Impeccable but slightly safe accounts of three solo cello works
Miklós Perényi delivers stunningly accurate accounts of all three solo works in this clear recording, surmounting numerous technical hurdles – and they come thick and fast – with enviable elan. The Prelude of Bach’s Sixth Suite is, for example, a virtual thumb-position etude, quite apart from the need to inflect the music. Perényi presents a clearly shaped and directed account, followed by judicious if sometimes understated characterisation of the dance movements. The incredibly awkward Gavotte lacks a little charm, however, and the Allemande could offer more expressive articulation, though Perényi scores on absolutely meticulous rhythmic subdivisions.
This is a characteristic that is particularly impressive in the more complex rhythms of the Britten. Again the text is scrupulously observed, and yet it is the interpretation beyond the text where Perényi could be more dramatically overt, as some bolder gestures would certainly enhance the expression.

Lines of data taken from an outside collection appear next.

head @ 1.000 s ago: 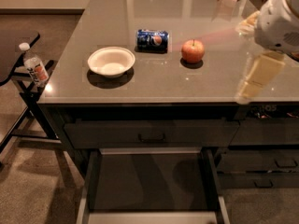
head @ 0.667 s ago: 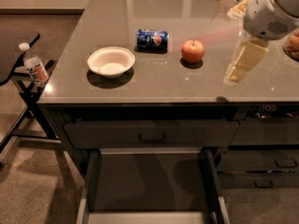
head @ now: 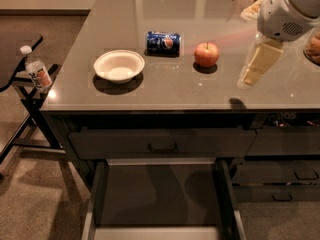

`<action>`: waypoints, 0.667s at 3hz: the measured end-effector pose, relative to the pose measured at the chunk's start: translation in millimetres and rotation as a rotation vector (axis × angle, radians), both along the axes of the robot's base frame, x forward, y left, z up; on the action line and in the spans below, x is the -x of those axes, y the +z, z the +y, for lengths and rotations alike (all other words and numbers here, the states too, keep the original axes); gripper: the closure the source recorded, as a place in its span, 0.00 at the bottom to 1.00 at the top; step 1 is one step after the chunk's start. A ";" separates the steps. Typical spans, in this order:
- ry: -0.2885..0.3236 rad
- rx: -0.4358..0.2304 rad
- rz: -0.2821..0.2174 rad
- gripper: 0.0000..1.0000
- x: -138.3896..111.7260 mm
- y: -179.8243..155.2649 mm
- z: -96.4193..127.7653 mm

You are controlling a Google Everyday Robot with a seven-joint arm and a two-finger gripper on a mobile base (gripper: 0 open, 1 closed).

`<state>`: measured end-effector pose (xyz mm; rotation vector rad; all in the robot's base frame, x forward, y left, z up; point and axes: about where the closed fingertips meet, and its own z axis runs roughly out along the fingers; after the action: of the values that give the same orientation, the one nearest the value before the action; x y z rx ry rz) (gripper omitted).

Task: Place apple into middle drawer

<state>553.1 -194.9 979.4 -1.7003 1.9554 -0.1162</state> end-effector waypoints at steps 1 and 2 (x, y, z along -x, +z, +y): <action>-0.024 -0.032 0.029 0.00 -30.8 -17.4 -13.1; -0.028 -0.108 0.075 0.00 -61.5 -44.2 -22.8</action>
Offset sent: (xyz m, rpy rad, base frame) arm 0.1000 -0.0358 -0.0758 0.2175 0.1365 -0.0330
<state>614.6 -217.7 935.2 -1.6300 2.0025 0.0436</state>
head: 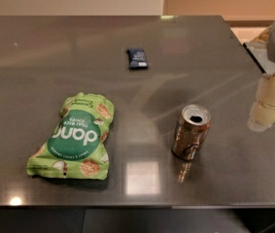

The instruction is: Move green rice chip bag near rxbar blueberry

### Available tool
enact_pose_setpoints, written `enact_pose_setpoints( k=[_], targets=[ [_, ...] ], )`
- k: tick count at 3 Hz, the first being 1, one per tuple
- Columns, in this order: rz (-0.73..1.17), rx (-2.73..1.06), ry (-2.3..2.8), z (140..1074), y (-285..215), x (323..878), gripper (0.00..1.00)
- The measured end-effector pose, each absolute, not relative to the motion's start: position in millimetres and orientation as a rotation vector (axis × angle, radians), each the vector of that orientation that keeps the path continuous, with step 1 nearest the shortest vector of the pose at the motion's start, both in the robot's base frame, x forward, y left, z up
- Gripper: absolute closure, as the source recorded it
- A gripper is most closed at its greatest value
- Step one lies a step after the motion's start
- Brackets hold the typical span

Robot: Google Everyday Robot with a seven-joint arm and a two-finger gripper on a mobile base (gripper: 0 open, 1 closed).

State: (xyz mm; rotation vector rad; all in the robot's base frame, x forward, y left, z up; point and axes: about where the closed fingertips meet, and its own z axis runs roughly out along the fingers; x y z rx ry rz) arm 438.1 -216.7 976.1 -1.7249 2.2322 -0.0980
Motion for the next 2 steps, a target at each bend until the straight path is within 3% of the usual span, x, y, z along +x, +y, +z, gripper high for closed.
enact_pose_setpoints(
  k=[2],
  targets=[
    [-0.109, -1.790, 2.175, 980.1, -208.8, 441.5, 0.00]
  ],
)
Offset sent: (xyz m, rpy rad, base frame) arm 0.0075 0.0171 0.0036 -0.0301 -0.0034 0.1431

Perényi gives a masterfully fluent account of Ligeti’s Sonata, which is particularly persuasive in the opening movement, where he draws a strong linear thread and generates much atmosphere. The ensuing Presto is delivered with impressive virtuosity, but taken at a speed that eclipses some of the musical intensity – a slightly steadier tempo would lose nothing in its moto perpetuo impact, but gain in the chance to highlight the subtle intervallic oscillations.